Problem to solve:
Give back the lines below verbatim, omitting all pictures.

Information shown:
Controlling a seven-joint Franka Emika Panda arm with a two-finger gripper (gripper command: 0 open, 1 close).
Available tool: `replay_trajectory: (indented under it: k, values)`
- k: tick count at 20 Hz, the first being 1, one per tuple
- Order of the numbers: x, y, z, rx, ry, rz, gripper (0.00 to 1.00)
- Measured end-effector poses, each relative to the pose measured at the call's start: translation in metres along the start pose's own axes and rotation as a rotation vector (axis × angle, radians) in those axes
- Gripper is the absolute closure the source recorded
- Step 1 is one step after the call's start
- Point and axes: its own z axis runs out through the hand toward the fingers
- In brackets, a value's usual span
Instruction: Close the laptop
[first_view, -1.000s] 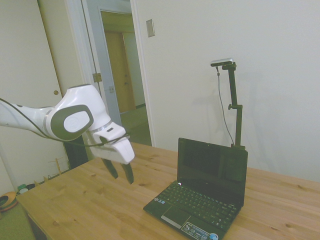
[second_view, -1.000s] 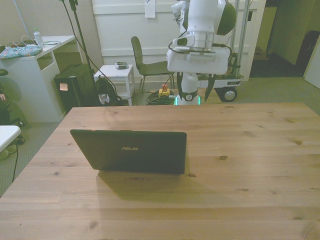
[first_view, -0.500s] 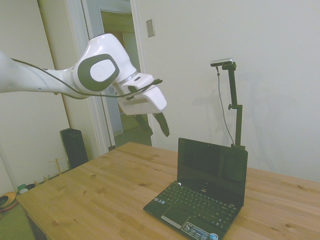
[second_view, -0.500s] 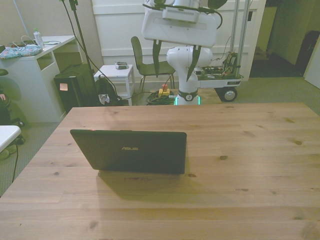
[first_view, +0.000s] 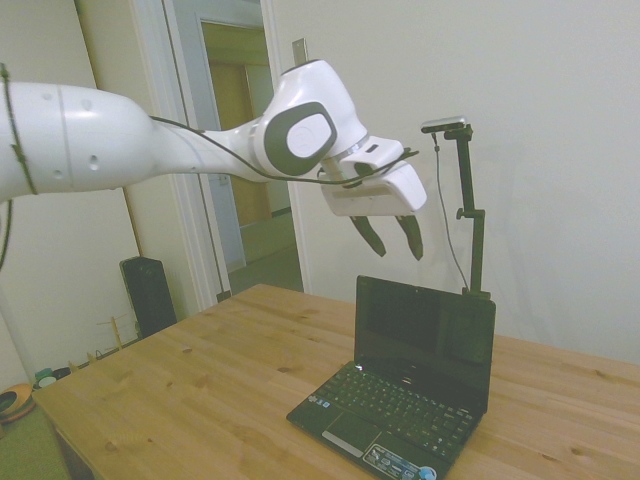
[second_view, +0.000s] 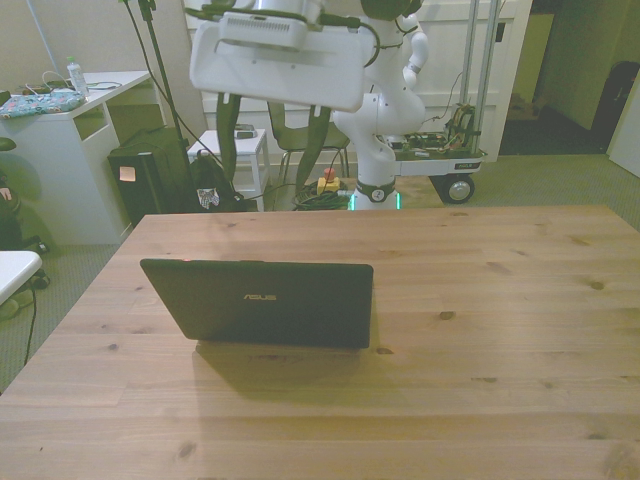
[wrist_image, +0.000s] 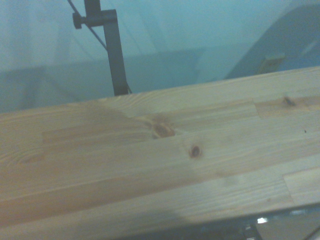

Written reply:
Controlling a seven-joint Franka Emika Panda arm with a two-finger gripper (gripper command: 0 open, 1 close).
Available tool: `replay_trajectory: (indented under it: k, values)`
- k: tick count at 20 Hz, the first being 1, one per tuple
- Order of the numbers: x, y, z, rx, ry, rz, gripper (0.00 to 1.00)
- Measured end-effector poses, each relative to the pose measured at the call's start: translation in metres along the start pose's own axes and rotation as a rotation vector (axis × angle, radians) in those axes
- Gripper is the absolute closure the source recorded
- Step 1 is one step after the call's start
- Point and axes: its own z axis runs out through the hand toward the fingers
- In brackets, a value's usual span
Instruction: Close the laptop
[first_view, -1.000s] 
[second_view, -1.000s] 
[first_view, -0.500s] 
[second_view, -0.500s] 
[first_view, +0.000s] 
[second_view, +0.000s] 
[wrist_image, +0.000s] 

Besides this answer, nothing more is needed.